The string "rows" may appear in lines of the entries below. Report how many lines hold it, with only the number.

*** Opening Dataset records ***

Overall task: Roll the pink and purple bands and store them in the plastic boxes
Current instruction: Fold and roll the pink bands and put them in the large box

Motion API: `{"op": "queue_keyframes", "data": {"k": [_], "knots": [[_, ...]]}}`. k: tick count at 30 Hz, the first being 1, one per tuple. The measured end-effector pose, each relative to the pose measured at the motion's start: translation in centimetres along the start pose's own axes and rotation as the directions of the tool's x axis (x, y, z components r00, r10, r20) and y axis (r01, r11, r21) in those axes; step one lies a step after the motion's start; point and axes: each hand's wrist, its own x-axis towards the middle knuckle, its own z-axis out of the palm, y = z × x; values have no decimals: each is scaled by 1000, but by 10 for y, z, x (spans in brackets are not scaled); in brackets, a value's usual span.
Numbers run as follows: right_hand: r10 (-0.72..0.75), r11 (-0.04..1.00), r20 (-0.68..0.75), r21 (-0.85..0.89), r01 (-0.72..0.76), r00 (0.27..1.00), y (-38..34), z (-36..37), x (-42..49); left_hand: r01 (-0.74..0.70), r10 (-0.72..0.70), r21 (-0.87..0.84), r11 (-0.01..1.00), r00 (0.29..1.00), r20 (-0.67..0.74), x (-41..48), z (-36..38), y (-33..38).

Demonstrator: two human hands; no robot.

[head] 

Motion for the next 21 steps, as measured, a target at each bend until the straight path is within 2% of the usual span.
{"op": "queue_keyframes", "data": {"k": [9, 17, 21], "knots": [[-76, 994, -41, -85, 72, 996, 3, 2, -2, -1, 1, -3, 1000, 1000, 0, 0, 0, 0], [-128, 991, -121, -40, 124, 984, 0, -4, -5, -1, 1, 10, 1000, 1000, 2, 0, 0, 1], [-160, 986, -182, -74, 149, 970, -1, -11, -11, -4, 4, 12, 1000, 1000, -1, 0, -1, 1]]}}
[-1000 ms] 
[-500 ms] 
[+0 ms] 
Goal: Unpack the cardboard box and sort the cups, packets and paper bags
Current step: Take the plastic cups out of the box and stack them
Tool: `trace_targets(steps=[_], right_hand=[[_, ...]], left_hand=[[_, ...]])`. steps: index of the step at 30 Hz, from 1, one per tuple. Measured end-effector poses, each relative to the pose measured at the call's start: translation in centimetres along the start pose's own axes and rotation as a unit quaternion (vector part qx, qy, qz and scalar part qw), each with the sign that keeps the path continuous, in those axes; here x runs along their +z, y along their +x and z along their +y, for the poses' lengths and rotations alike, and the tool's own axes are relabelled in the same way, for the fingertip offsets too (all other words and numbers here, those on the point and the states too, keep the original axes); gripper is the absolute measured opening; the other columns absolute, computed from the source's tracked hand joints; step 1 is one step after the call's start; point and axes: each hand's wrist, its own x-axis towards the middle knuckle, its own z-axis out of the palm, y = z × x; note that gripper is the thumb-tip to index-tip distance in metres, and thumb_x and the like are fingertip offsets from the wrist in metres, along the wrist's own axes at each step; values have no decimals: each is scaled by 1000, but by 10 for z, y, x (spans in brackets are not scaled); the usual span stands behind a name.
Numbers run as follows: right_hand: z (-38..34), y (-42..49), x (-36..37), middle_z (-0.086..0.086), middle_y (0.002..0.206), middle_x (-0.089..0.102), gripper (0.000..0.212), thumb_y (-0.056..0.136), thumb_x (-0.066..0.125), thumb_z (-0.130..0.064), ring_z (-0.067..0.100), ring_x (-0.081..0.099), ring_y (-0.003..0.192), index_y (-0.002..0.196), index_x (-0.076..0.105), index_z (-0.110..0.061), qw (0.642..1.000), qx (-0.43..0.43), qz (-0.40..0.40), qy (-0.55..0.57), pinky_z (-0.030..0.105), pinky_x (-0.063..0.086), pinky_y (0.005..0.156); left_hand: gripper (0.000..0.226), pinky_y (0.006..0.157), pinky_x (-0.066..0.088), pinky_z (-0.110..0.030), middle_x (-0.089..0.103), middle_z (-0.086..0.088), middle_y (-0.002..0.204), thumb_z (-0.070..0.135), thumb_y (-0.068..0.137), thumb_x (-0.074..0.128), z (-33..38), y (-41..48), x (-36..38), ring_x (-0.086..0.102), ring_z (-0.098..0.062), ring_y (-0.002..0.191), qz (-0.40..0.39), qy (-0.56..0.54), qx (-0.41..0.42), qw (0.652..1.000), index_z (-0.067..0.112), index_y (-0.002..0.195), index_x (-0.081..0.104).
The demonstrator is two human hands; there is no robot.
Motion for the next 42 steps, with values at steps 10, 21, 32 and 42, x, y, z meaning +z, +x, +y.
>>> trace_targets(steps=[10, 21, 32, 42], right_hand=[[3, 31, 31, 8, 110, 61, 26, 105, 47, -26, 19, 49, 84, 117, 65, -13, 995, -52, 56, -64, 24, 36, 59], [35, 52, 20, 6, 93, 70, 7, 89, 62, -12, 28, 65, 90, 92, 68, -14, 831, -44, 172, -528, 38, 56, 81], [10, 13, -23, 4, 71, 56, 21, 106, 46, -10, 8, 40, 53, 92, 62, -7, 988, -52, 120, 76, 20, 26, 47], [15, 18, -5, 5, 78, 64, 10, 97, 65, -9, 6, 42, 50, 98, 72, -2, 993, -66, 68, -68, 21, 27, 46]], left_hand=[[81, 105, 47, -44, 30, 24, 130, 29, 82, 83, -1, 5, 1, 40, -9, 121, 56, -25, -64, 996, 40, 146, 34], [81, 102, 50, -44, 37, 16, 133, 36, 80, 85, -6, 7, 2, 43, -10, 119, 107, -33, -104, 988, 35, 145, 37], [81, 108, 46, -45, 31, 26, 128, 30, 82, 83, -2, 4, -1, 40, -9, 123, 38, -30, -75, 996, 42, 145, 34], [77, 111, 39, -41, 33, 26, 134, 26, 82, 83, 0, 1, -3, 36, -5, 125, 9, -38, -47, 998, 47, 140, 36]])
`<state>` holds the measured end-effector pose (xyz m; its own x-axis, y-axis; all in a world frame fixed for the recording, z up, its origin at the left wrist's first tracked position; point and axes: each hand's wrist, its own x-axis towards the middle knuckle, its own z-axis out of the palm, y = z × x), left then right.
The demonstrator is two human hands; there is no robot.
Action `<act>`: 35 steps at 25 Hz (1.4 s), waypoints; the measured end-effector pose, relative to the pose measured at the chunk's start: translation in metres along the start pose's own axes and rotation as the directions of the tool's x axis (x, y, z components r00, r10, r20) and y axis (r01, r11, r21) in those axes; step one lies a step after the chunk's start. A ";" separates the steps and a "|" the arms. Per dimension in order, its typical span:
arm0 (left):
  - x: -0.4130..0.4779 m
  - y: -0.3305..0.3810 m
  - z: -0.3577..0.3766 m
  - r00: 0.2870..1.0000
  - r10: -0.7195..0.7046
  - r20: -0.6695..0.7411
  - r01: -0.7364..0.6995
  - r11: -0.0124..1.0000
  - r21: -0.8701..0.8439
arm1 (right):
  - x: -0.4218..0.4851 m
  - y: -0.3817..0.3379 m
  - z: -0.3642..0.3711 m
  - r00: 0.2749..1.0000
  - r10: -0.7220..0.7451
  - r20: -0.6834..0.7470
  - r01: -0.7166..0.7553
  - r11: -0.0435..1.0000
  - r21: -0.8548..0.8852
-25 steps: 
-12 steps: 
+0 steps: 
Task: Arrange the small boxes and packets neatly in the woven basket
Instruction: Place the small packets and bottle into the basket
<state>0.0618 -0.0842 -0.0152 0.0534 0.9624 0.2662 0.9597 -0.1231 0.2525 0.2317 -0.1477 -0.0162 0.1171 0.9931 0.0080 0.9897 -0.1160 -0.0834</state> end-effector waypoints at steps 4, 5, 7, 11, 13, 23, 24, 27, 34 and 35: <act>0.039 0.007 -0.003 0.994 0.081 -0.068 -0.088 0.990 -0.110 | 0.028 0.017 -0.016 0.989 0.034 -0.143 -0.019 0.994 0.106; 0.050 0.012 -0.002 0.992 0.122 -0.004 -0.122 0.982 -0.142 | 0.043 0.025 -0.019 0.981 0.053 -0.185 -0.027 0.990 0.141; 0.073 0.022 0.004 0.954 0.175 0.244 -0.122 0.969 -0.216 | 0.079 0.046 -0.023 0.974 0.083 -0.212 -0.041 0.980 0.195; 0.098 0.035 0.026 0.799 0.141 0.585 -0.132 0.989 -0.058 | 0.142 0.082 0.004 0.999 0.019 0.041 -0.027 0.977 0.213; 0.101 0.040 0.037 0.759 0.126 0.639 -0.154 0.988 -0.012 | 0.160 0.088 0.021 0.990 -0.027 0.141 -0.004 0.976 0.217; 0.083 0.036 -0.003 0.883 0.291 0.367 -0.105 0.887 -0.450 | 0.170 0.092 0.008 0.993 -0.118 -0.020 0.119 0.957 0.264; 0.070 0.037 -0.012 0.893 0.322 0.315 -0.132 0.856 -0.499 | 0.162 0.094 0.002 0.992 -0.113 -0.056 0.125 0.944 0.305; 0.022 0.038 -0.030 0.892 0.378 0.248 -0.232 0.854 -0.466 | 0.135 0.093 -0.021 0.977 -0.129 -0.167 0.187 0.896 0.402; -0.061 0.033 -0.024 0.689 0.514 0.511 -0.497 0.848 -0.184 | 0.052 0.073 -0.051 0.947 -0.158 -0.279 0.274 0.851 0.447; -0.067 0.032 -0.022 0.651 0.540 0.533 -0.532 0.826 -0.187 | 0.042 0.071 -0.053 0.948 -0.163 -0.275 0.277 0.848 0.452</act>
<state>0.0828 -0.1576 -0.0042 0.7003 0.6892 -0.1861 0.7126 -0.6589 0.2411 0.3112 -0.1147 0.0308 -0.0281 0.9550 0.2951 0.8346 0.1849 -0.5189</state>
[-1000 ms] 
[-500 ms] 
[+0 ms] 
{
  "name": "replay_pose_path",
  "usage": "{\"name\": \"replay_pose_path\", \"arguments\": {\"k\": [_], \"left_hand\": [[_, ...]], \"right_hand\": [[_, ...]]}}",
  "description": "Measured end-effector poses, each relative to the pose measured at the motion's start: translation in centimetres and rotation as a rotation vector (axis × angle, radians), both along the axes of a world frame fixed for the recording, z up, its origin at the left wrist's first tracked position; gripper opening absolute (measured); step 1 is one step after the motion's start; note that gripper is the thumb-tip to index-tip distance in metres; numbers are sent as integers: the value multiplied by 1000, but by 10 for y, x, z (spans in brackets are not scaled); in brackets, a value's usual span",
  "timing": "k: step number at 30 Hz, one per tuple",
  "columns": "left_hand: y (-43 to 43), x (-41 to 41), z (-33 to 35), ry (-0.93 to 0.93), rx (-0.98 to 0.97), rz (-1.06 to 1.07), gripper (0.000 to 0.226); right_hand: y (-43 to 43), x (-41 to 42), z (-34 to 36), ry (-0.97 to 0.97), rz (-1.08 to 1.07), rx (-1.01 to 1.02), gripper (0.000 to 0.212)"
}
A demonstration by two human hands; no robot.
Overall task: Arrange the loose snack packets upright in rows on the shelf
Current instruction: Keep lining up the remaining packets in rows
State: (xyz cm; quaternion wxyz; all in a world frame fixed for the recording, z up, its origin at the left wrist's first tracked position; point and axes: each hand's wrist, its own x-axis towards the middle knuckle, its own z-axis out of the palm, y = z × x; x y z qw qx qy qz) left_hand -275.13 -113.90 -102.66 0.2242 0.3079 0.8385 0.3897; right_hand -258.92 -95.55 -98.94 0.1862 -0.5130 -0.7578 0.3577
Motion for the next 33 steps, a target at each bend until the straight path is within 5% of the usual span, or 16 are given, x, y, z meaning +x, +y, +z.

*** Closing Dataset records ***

• [Answer to this task] 2